Its usual behaviour is completely disabled, for security reasons.
Default filesystem permissions
Default filesystem permissions are defined by something called the umask
. There is a default value that is defined on any Linux system. To display the current value in your session, you can run the command
[name@server ~]$ umask -S
For example, on Graham, you would get
[user@gra-login1]$ umask -S
u=rwx,g=rx,o=
This means that, by default, new files that you create can be read, written and executed by yourself, they can be read and executed by members of the group of the file, and they cannot be accessed by other people. The umask
only applies to new files. Changing the umask
does not change the access permissions of existing files.
There may be reasons to define default permissions more permissive (for example, to allow other people to read and execute files), or more restrictive (not allowing your group to read or execute files). Setting your own umask
can be done either in a session, or in your .bashrc
file, by calling the command
[name@server ~]$ umask <value>
where the <value>
can take a number of octal values. Below is a table of useful options, depending on your use case :
umask value |
umask meaning |
Human-readable explanation |
---|---|---|
077 | u=rwx,g=,o= | Files are readable, writable and executable by the owner only |
027 | u=rwx,g=rx,o= | Files are readable and executable by the owner and the group, but writable only by the owner |
007 | u=rwx,g=rwx,o= | Files are readable, writable and executable by the owner and the group |
022 | u=rwx,g=rx,o=rx | Files are readable and executable by everyone, but writable only by the owner |
002 | u=rwx,g=rwx,o=rx | Files are readable and executable by everyone, but writable only by the owner and the group |
The umask is not the only thing that determines who can access a file.
- A user trying to access a file must have execute permission on all directories in the path to the file. For example, a file might have
o=rx
permissions but an arbitrary user could not read or execute it if the parent directory does not also haveo=x
permission. - The user trying to access a file based on its group permissions must be a member of the file's group.
- You can explicitly change the permissions on a file or directory after it is created, using
chmod
. - Access Control Lists (ACLs) also determine who can access a file.

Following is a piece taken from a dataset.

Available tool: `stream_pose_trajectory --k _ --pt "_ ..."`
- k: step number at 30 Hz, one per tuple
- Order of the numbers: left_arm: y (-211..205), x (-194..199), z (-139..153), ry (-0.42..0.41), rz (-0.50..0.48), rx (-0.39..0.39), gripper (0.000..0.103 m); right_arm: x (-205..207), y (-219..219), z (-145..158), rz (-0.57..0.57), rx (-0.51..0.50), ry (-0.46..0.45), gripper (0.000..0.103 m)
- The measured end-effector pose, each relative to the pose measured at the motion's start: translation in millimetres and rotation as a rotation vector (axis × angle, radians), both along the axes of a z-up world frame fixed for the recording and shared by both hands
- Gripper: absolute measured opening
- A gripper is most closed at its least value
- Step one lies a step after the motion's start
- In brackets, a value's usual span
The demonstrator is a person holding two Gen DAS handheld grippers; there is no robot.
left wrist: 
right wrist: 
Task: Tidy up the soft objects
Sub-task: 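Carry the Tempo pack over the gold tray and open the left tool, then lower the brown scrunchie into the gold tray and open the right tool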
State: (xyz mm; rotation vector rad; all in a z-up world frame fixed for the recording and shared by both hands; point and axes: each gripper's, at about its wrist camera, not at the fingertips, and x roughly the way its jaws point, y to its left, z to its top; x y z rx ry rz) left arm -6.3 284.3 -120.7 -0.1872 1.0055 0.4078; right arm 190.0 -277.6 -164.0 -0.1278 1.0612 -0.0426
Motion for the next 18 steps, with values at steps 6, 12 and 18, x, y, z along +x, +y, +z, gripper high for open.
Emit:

Change of the default umask
on Cedar, Béluga and Niagara
In the summer 2019, we discovered that the default umask
was not the same on all our servers. On October 16th, 2019, we changed the default umask
on these three servers to match the one from Graham. The default umask
changed as follows:
Cluster | umask before the change |
umask after the change
|
---|---|---|
Béluga | 002 | 027 |
Cedar | 002 | 027 |
Niagara | 022 | 027 |
This means that more restrictive permissions are enforced on newly created files. If you need more permissive permissions for your workflow, you can change your default umask
in your .bashrc
. Our general advice is however to keep the default permissions.
Note that this change does not mean that your files have been inappropriately exposed in the past. Restrictive access permissions have been set on your home, project, and scratch directories since the beginning. Unless the permissions were changed to give execute permission to other users on these folders, they still cannot be accessed by them.
Changing the permissions of existing files
If you want to change the permissions of existing files to match the new default permissions, you can use the chmod
command as follow:
[name@server ~]$ chmod g-w,o-rx <file>
or, if you want to do it for a whole directory, you can run
[name@server ~]$ chmod -R g-w,o-rx <directory>
Access control lists (ACLs)
Sharing access with an individual
The file permissions discussed above have been available in Unix-like operating systems for decades now but they are very coarse-grained. The whole set of users is divided into just three categories: the owner, the group, and everyone else. What if you want to allow someone who isn't in a group to read a file - do you really need to make the file readable by everyone in that case? The answer, happily, is no. Our national systems offer access control lists (ACLs) to enable permissions to be set on a user-by-user basis if desired. The two commands needed to manipulate these extended permissions are
getfacl
to see the ACL permissions, andsetfacl
to alter them.
Sharing a single file
To allow a single person with username smithj
to have read and execute permission on the file my_script.py
, use:
$ setfacl -m u:smithj:rx my_script.py
Sharing a subdirectory
To allow read and write access to a single user in a whole subdirectory, including new files created in it, you can run the following commands:
$ setfacl -d -m u:smithj:rwX /home/<user>/projects/def-<PI>/shared_data
$ setfacl -R -m u:smithj:rwX /home/<user>/projects/def-<PI>/shared_data
- Note
- The X attribute above (compared to x) sets the execute permission only when the item is already executable (either a directory or a file with the execute permission). A directory needs the execute permission to allow it to be browsed.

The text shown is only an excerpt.